You are viewing a plain text version of this content. The canonical link for it is here.

Posted to dev@lucy.apache.org by Nick Wellnhofer <we...@aevum.de> on 2013/05/02 17:12:57 UTC

Re: [lucy-dev] Proposal for implementation of immutable strings

On 30/04/2013 02:35, Marvin Humphrey wrote:
> I don't know of any other reference counting mechanisms with such a behavior.
> For that reason, I have a mild preference for a novel name.

+1 for CAPTURE/RELEASE, then.

> For String, though, it seems like one internal encoding matching the primary
> host encoding ought to suffice.

This should work.

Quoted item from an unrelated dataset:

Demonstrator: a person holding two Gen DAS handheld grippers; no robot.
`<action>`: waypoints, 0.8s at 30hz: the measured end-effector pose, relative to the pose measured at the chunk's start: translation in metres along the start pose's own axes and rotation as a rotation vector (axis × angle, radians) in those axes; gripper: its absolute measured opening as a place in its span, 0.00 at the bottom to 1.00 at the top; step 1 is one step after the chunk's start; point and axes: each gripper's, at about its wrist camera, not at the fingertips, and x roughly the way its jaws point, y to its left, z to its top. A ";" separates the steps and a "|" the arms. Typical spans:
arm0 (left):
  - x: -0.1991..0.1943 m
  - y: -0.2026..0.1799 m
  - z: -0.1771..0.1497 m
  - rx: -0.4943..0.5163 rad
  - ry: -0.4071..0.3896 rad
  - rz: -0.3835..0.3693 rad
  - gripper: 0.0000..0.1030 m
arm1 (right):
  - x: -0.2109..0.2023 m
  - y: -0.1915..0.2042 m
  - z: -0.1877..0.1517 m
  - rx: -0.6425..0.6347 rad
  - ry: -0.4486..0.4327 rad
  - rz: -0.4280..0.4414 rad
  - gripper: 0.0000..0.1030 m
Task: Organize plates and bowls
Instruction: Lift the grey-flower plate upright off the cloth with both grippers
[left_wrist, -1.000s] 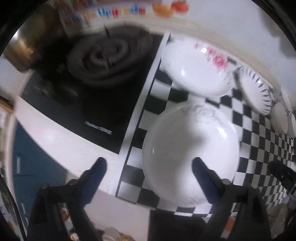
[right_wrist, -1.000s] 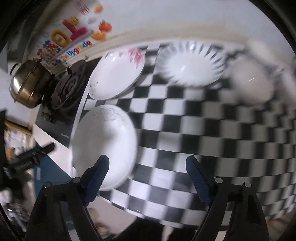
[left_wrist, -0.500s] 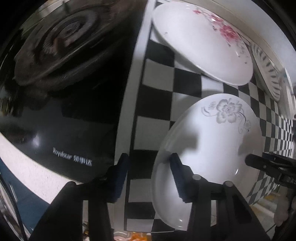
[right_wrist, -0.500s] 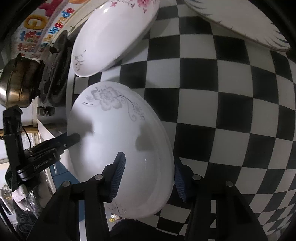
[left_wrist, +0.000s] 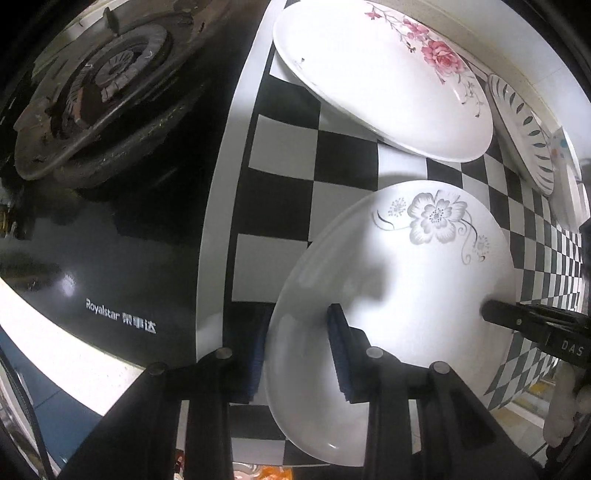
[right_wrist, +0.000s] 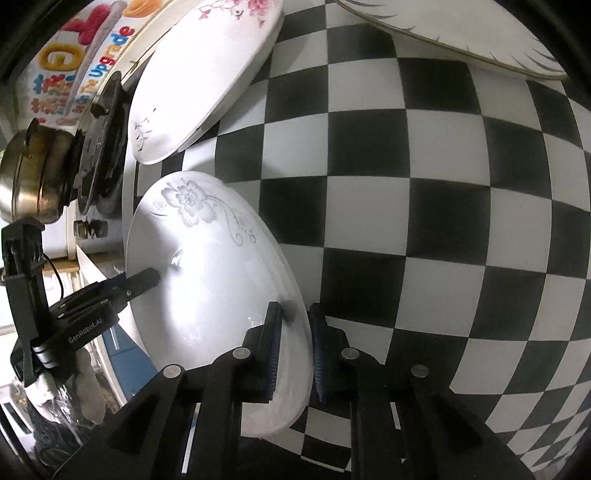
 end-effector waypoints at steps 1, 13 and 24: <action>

But for the Python bindings, it would mean to use the 
Python encoding for every Clownfish string, even if it isn't passed to 
the Python side at all. And what about the on-disk index? Since it 
probably should always use UTF-8, most strings passed to and from Python 
have to be reencoded anyway. So we could as well use UTF-8 for all 
Clownfish Strings.

Nick

Re: [lucy-dev] Proposal for implementation of immutable strings

Posted by Nick Wellnhofer <we...@aevum.de>.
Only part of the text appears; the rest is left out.